• [Data extract]
________________________________________

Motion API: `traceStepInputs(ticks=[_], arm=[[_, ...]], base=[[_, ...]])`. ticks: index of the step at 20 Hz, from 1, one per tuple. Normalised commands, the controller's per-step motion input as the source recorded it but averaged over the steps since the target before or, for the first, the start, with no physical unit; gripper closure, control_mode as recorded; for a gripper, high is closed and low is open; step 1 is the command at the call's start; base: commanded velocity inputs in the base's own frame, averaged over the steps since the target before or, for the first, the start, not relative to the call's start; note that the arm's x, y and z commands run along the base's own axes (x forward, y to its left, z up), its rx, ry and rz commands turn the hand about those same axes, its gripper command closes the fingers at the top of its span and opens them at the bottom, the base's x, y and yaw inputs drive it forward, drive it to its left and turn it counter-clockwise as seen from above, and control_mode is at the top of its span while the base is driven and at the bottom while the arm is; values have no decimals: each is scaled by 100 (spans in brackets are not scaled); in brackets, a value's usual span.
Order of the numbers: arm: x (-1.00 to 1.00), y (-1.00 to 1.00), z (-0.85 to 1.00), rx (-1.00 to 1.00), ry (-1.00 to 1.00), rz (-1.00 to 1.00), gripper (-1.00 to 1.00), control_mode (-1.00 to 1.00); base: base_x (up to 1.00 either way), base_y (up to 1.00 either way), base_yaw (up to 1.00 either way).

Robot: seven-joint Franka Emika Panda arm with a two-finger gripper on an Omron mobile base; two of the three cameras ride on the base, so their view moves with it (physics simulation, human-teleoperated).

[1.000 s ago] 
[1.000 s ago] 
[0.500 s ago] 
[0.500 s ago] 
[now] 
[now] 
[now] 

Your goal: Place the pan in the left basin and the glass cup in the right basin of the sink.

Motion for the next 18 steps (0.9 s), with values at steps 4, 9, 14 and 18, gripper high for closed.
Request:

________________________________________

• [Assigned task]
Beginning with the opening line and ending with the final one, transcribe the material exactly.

• [Written answer]
Motion API: `traceStepInputs(ticks=[_], arm=[[_, ...]], base=[[_, ...]])`. ticks: index of the step at 20 Hz, from 1, one per tuple. Normalised commands, the controller's per-step motion input as the source recorded it but averaged over the steps since the target before or, for the first, the start, with no physical unit; gripper closure, control_mode as recorded; for a gripper, high is closed and low is open; step 1 is the command at the call's start; base: commanded velocity inputs in the base's own frame, averaged over the steps since the target before or, for the first, the start, not relative to the call's start; note that the arm's x, y and z commands run along the base's own axes (x forward, y to its left, z up), its rx, ry and rz commands turn the hand about those same axes, its gripper command closes the fingers at the top of its span and opens them at the bottom, the base's x, y and yaw inputs drive it forward, drive it to its left and turn it counter-clockwise as seen from above, and control_mode is at the top of its span while the base is driven and at the bottom while the arm is; values have no decimals: each is scaled by 100 (spans in brackets are not scaled); in brackets, a value's usual span.
Order of the numbers: arm: x (-1.00 to 1.00), y (-1.00 to 1.00), z (-0.85 to 1.00), rx (-1.00 to 1.00), ry (-1.00 to 1.00), rz (-1.00 to 1.00), gripper (-1.00 to 1.00), control_mode (-1.00 to 1.00); base: base_x (up to 1.00 either way), base_y (up to 1.00 either way), base_yaw (up to 1.00 either way).

Robot: seven-joint Franka Emika Panda arm with a two-finger gripper on an Omron mobile base; two of the three cameras ride on the base, so their view moves with it (physics simulation, human-teleoperated).

[1.000 s ago] 
[1.000 s ago] 
[0.500 s ago] 
[0.500 s ago] 
[now] 
[now] 
[now] 

Your goal: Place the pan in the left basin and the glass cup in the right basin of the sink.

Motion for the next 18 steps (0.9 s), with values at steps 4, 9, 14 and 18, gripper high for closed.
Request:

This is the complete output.